The speed of light, represented by the symbol c, is 300 000 000 m/s (meters per second) in a vacuum. If light could travel around Earth’s equator, it would make over 7 trips each second! The very great speed of light makes it dificult to measure changes in the speed of light caused by motion of frames of reference that are familiar to you on Earth.

In the early part of the 20th century, Einstein showed that light does not obey the laws of speed addition that we have seen in objects on Earth’s surface. His theory predicted that light traveled at the same speed in all frames of reference, no matter how fast the frames were moving relative to one another.

As a young clerk in the Swiss patent office, Albert Einstein postulated that the speed of light in a vacuum is the same for all observers. Einstein recognized that light and other forms of electromagnetic radiation (including x – rays, microwaves, and ultraviolet waves) could not be made to agree with the laws of relative motion seen on Earth. Einstein modified the ideas of relativity to agree with the theory of electromagnetic radiation. When he did, he uncovered consequences that have changed the outlook of not only physics but the world.

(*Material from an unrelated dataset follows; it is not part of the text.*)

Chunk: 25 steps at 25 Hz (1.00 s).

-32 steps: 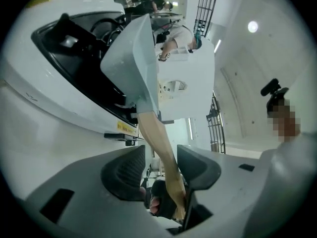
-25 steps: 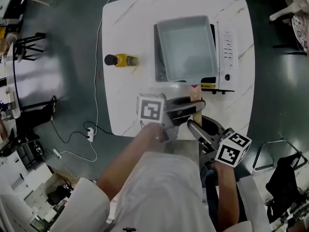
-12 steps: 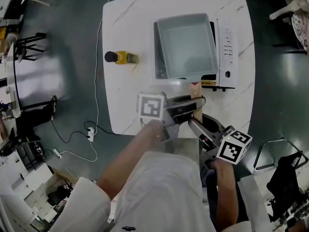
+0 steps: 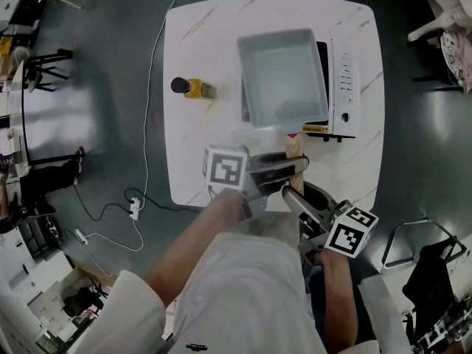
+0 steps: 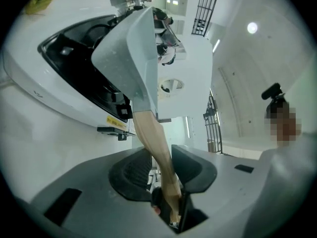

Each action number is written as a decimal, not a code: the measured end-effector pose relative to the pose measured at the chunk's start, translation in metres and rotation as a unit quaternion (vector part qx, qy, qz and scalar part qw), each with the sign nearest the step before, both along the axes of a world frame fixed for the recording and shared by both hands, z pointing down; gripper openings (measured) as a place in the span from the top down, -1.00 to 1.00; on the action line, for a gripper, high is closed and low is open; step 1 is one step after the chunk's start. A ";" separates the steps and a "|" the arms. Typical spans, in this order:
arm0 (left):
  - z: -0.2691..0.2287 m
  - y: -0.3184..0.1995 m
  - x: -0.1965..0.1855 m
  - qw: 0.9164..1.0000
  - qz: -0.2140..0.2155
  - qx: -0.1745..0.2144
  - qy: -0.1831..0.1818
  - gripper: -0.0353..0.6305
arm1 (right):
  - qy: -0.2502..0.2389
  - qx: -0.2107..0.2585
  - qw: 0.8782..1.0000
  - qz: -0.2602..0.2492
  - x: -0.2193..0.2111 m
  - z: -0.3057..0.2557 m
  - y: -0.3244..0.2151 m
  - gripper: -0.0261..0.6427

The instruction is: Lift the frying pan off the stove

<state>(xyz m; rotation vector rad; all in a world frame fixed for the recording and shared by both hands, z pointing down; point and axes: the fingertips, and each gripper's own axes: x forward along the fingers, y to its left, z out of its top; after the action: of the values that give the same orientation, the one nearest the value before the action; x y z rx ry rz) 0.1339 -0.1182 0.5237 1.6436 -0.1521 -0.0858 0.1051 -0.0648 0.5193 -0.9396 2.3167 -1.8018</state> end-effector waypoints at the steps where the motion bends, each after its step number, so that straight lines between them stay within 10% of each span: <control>1: -0.001 0.000 0.000 1.000 0.003 0.005 -0.004 0.54 | -0.002 0.002 1.000 0.001 -0.001 -0.001 0.000 0.57; 25: -0.158 0.034 -0.041 0.992 0.046 0.113 -0.028 0.52 | -0.017 0.096 0.995 0.035 -0.049 -0.148 0.031 0.56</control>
<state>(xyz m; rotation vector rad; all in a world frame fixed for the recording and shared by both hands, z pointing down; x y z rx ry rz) 0.0925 -0.0838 0.3655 1.8773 -0.1120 0.0158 0.0564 -0.0337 0.3715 -0.9400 2.3516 -1.5233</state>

The ideas of Einstein’s Theory of Special Relativity are stated in two postulates:

• The laws of physics are the same in all inertial frames of reference. (Remember that inertial frames of reference are those in which Newton’s First Law of Motion holds. This automatically eliminates frames of reference that are accelerating.)
• The speed of light is a constant in all inertial frames of reference.

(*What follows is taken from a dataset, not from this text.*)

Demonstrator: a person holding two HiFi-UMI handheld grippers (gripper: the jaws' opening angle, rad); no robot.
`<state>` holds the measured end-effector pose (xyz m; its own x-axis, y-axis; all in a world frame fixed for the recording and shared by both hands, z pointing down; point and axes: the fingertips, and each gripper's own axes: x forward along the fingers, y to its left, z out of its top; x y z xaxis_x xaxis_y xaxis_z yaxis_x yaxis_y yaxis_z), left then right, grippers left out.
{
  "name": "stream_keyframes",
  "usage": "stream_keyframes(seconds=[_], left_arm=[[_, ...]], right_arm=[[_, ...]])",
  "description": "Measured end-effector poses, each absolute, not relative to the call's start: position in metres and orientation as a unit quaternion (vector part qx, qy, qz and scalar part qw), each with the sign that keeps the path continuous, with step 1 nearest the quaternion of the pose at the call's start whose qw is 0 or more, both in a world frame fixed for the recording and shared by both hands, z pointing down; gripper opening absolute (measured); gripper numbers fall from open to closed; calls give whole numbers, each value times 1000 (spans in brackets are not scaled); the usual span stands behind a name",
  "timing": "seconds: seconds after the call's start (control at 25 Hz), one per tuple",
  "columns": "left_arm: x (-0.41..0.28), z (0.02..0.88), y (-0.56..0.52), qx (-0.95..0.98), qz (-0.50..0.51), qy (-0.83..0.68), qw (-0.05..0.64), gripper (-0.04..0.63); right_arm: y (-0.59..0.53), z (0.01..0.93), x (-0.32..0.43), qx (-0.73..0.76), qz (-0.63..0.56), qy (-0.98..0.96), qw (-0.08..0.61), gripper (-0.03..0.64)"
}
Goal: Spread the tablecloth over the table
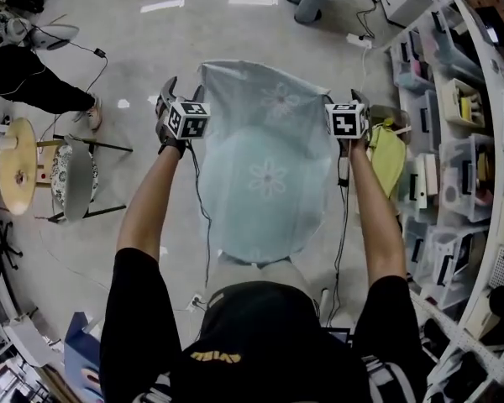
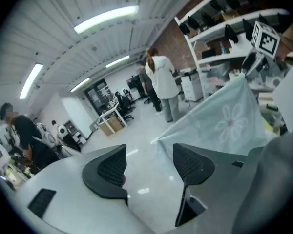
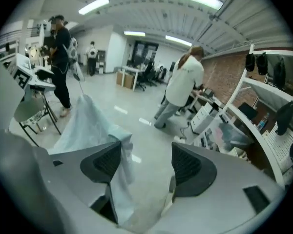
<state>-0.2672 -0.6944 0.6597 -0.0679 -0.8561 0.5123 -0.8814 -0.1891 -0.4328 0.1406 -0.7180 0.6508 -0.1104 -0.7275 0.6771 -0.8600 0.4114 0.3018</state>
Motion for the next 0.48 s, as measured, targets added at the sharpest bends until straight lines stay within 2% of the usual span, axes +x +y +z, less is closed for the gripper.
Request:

The first postulate adds electromagnetism to the frames of reference discussed. Its implications become clear when you begin to ask questions. Is the classroom moving or standing still? How do you know? Remember that an observer in an inertial frame of reference is sure that he or she is standing still. An observer in an airplane would be convinced that he or she is standing still and that your classroom is moving. The meaning of the first postulate is that there is no experiment you can do that will tell you who is really moving.

The second postulate, however, produces results that seem to defy common sense. You can add speeds of objects in inertial frames of reference. But you cannot add the speed of light in motion of an inertial frame of reference.

Physicists say that two events are simultaneous if a light signal from each event reaches an observer standing halfway between them at the same instant. These postulates lead to the idea that simultaneity depends on the observer. You cannot say whether two events in different places occurred at the same time unless you know the position of the observer.